▶ **Supplied material**
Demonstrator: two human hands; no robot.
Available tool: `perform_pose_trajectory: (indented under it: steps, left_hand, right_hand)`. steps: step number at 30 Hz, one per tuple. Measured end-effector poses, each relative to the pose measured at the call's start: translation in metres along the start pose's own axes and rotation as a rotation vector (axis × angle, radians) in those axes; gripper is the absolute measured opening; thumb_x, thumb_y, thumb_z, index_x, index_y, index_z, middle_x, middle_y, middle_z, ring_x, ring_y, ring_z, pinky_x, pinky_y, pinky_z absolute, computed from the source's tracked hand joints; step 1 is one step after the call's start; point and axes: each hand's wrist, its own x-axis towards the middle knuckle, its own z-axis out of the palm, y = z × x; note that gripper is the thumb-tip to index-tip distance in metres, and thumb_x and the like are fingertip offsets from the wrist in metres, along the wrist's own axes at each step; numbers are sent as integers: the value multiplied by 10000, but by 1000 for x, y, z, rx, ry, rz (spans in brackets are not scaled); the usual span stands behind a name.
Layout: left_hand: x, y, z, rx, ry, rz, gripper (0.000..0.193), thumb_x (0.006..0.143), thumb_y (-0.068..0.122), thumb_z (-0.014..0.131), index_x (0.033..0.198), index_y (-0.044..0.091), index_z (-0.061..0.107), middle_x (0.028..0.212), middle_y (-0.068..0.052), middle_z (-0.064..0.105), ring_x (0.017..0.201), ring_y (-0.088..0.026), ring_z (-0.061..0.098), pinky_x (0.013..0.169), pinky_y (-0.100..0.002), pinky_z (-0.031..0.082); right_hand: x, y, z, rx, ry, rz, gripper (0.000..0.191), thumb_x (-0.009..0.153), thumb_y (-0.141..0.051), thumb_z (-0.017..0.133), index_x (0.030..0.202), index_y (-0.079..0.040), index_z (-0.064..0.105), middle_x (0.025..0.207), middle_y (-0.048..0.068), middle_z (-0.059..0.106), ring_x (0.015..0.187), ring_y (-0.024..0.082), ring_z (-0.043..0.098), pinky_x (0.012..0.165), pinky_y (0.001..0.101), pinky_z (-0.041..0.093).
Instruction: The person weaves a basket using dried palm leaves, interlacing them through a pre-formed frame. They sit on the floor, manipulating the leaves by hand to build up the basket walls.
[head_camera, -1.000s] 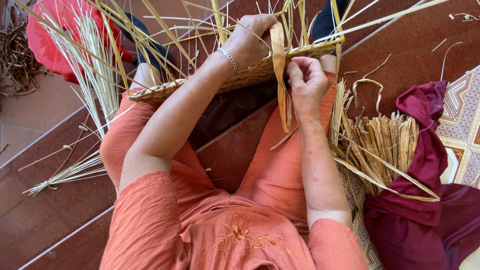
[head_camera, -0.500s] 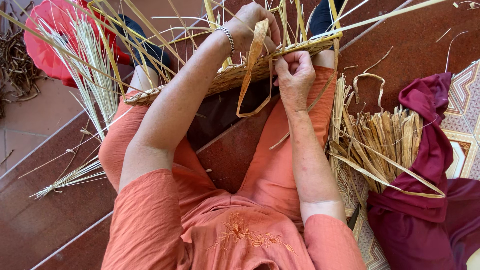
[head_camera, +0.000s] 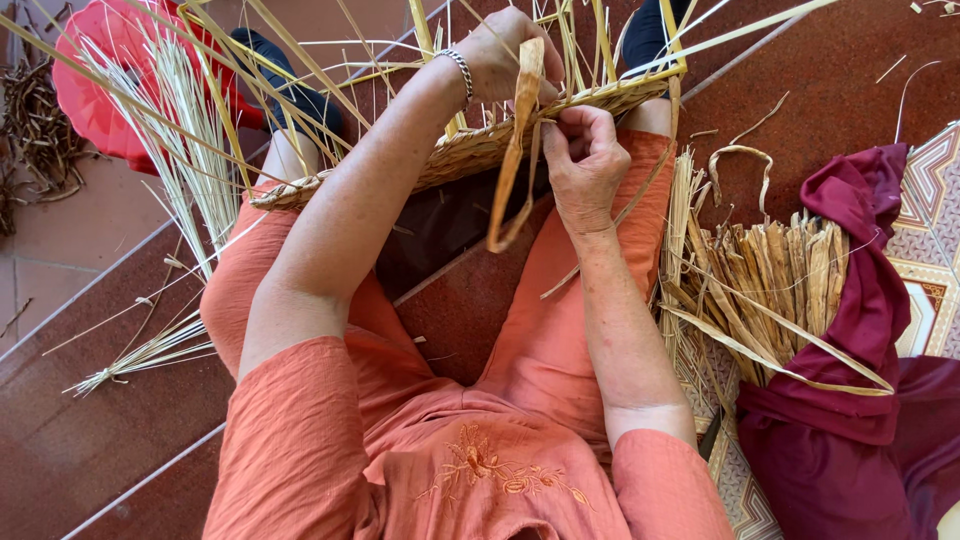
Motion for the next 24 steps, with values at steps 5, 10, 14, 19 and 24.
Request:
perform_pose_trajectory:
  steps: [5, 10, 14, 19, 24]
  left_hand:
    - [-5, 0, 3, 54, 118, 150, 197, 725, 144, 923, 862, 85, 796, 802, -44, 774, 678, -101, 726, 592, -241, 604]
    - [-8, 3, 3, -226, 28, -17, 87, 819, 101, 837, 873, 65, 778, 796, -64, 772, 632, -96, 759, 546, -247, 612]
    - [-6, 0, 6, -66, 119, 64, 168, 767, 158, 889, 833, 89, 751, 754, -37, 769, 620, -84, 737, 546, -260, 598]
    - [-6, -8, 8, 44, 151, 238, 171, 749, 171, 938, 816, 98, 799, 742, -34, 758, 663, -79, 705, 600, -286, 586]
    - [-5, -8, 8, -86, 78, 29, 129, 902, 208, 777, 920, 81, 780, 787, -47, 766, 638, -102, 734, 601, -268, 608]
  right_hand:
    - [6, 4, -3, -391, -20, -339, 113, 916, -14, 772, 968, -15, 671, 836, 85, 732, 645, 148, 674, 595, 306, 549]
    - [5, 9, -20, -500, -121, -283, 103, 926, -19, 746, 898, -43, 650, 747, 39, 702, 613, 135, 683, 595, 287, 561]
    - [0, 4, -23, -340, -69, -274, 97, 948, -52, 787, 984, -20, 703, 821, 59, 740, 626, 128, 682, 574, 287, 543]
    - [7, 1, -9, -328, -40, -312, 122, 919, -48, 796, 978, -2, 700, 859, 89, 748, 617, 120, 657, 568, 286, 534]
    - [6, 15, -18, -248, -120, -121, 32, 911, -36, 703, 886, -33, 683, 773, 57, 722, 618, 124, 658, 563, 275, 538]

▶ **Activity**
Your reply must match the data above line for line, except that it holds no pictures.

▶ **Answer section**
Demonstrator: two human hands; no robot.
Available tool: `perform_pose_trajectory: (indented under it: steps, left_hand, right_hand)`. steps: step number at 30 Hz, one per tuple. Measured end-effector poses, each relative to the pose measured at the call's start: translation in metres along the start pose's own axes and rotation as a rotation vector (axis × angle, radians) in those axes; gripper is the absolute measured opening; thumb_x, thumb_y, thumb_z, index_x, index_y, index_z, middle_x, middle_y, middle_z, ring_x, ring_y, ring_z, pinky_x, pinky_y, pinky_z absolute, computed from the source's tracked hand joints; step 1 is one step after the call's start; point and axes: each hand's wrist, its own x-axis towards the middle knuckle, its own z-axis out of the palm, y = z × x; note that gripper is the thumb-tip to index-tip distance in metres, and thumb_x and the like are fingertip offsets from the wrist in metres, along the wrist's own axes at each step; numbers are sent as integers: the value multiplied by 10000, but by 1000 for x, y, z, rx, ry, rz (spans in brackets are not scaled); the usual span stands behind a name.
Layout: left_hand: x, y, z, rx, ry, rz, gripper (0.000..0.193), thumb_x (0.006..0.143), thumb_y (-0.068..0.122), thumb_z (-0.014..0.131), index_x (0.033..0.198), index_y (-0.044..0.091), index_z (-0.061..0.107), middle_x (0.028..0.212), middle_y (-0.068..0.052), middle_z (-0.064..0.105), ring_x (0.017..0.201), ring_y (-0.088..0.026), ring_z (-0.061..0.098), pinky_x (0.013..0.169), pinky_y (-0.100..0.002), pinky_z (-0.031..0.082); right_hand: x, y, z, rx, ry, rz, gripper (0.000..0.191), thumb_x (-0.009..0.153), thumb_y (-0.141..0.051), thumb_z (-0.017..0.133), index_x (0.030..0.202), index_y (-0.079..0.040), index_z (-0.064..0.105), middle_x (0.025..0.207), middle_y (-0.048..0.068), middle_z (-0.059..0.106), ring_x (0.015..0.187), ring_y (-0.024..0.082), ring_z (-0.043..0.098), pinky_x (0.012..0.165), pinky_y (0.001..0.101), pinky_z (-0.041..0.093).
Instruction: The person weaves a basket using dried palm leaves, interlacing them through a pre-formed frame. They sit on the floor, manipulating the leaves by hand to build up the basket walls.
[head_camera, -1.000s] 
[head_camera, -0.500s] 
[head_camera, +0.000s] 
Motion for the next 24 steps, with values at steps 5, 10, 14, 19 and 24.
Request:
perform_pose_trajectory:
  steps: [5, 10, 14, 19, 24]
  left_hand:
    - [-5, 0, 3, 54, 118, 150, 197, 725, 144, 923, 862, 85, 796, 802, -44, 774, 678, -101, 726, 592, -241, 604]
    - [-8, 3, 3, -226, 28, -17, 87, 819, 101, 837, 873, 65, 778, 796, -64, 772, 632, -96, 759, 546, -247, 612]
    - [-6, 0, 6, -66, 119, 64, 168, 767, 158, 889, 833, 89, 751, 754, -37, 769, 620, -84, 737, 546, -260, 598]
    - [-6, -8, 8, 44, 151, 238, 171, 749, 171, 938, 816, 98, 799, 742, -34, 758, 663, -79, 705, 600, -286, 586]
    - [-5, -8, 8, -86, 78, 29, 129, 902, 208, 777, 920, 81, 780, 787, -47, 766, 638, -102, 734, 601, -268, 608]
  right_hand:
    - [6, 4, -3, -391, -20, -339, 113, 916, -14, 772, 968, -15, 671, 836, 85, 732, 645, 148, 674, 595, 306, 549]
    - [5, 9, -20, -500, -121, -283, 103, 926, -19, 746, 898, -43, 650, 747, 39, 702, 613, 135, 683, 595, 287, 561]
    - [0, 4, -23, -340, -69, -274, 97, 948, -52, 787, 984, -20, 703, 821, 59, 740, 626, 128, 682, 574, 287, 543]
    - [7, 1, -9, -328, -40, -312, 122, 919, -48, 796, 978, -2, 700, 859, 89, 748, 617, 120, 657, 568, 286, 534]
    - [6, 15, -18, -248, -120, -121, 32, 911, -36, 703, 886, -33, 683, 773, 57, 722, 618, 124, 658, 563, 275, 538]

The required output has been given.